Fraction of the orders where the pick-up location was not “at” the restaurant: This fraction indicates the number of orders with a pick-up location not near the registered restaurant location (with near being defined both spatially and temporally as above). A higher value indicates a higher likelihood of the restaurant not being in the registered location subject to order volume
Median distance between registered and estimated locations: This factor is used to rank restaurants by a notion of “importance”. A restaurant which is just outside the fixed radius from above can be addressed after another restaurant which is a kilometre away.
This ranked list of restaurants is then passed on to our mapping operations team to verify. The team checks various sources to verify if the restaurant is incorrectly located which is then fed back to the GrabFood system and the locations updated accordingly.
Results
The table below shows a few examples of errors we were able to catch and fix. The image on the left shows the distance between an incorrectly registered address and the actual location of the restaurant.

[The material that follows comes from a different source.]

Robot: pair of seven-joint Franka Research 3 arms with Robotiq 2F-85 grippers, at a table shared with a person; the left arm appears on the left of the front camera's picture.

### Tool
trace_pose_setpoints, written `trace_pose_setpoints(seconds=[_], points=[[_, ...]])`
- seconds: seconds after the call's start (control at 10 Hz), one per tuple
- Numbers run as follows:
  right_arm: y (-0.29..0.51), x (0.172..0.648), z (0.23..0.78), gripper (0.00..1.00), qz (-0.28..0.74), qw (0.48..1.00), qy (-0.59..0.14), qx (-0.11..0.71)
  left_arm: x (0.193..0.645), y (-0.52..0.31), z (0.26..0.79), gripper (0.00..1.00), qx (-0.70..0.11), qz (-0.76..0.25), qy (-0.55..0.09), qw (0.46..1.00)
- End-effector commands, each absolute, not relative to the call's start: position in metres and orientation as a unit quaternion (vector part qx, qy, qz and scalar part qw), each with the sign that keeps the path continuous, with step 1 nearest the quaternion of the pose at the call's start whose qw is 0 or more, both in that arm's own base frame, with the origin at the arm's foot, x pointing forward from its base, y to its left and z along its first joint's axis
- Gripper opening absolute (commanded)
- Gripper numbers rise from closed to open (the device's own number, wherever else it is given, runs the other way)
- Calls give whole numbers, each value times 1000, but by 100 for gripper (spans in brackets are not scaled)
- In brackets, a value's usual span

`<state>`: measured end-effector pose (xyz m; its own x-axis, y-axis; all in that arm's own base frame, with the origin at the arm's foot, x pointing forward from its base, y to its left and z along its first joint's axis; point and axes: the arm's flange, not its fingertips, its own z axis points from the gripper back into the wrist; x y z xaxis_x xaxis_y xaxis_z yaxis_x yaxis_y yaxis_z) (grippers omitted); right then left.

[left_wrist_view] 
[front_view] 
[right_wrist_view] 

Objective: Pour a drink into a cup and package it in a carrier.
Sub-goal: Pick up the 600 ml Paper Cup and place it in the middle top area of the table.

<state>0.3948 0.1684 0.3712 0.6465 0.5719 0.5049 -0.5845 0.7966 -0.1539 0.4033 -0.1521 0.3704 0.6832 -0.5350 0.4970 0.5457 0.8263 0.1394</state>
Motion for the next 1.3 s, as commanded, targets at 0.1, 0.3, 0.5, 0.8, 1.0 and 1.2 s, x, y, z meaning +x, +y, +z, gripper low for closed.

RestaurantPath from registered location to estimated locationZoomed in view of estimated location
Sederhana Minang
Papa Ron’s Pizza
Rich-O Donuts & Cafe
Fixing these errors periodically greatly reduced the median error distance (measured as the straight line distance between the estimated location and registered location) in each city as restaurant locations were corrected.
BangkokHo Chi Minh
We also tracked the number of GrabFood orders cancelled because the restaurant could not be found by our driver-partners as indicated on the app. Once we started making periodic updates, we saw a 5x decrease in cancellations because of incorrect restaurant locations.
In some cases, we were actually stumped when trying to correct some of the locations according to what the system estimated. One of the most interesting examples was the restaurant “Waroeng Steak and Shake” in Bekasi. According to our system, the restaurant’s location was further up Jalan Raya Jatiwaringin than we thought it to be.
Examining this on Google Maps, we noticed that both locations oddly seemed to have a branch of the restaurant. What was going on here?
By looking at Google Reviews (credit to my colleague Kenneth Loh for the idea), we realised that the restaurant seemed to have changed its location, and this is what our system was picking up on.
In summary, the system was able to respond to a change in location for the restaurant without any active action taken by the restaurant and while other data sources had duplicates.
What’s Next?
Going forward, we are looking to automate some aspects of this workflow. Currently, the validation part is handled by our mapping operations team and we are looking to feedback their validation and actions taken so that we can finetune various hyperparameters in our system (registered location radii, normalisation factors, etc) and/or train more advanced models that are cognisant of different geo and driver characteristics in different markets.
Additionally while we know that we should expect poor results for some scenarios (e.g. inside malls due to poor GPS quality and often approximate registered locations), we can extract such information (restaurant is inside a mall in this case) through a combination of manual feedback from operations teams and drivers, as well as automated NLP techniques such as name and address parsing and entity recognition.
In the end, it is always useful to question the predictions that a system makes. By looking at some abnormally small wait times at restaurants, we were able to discover, provide feedback and continually update restaurant locations within the GrabFood ecosystem resulting in an overall better experience for our eaters, driver-partners and merchant-partners.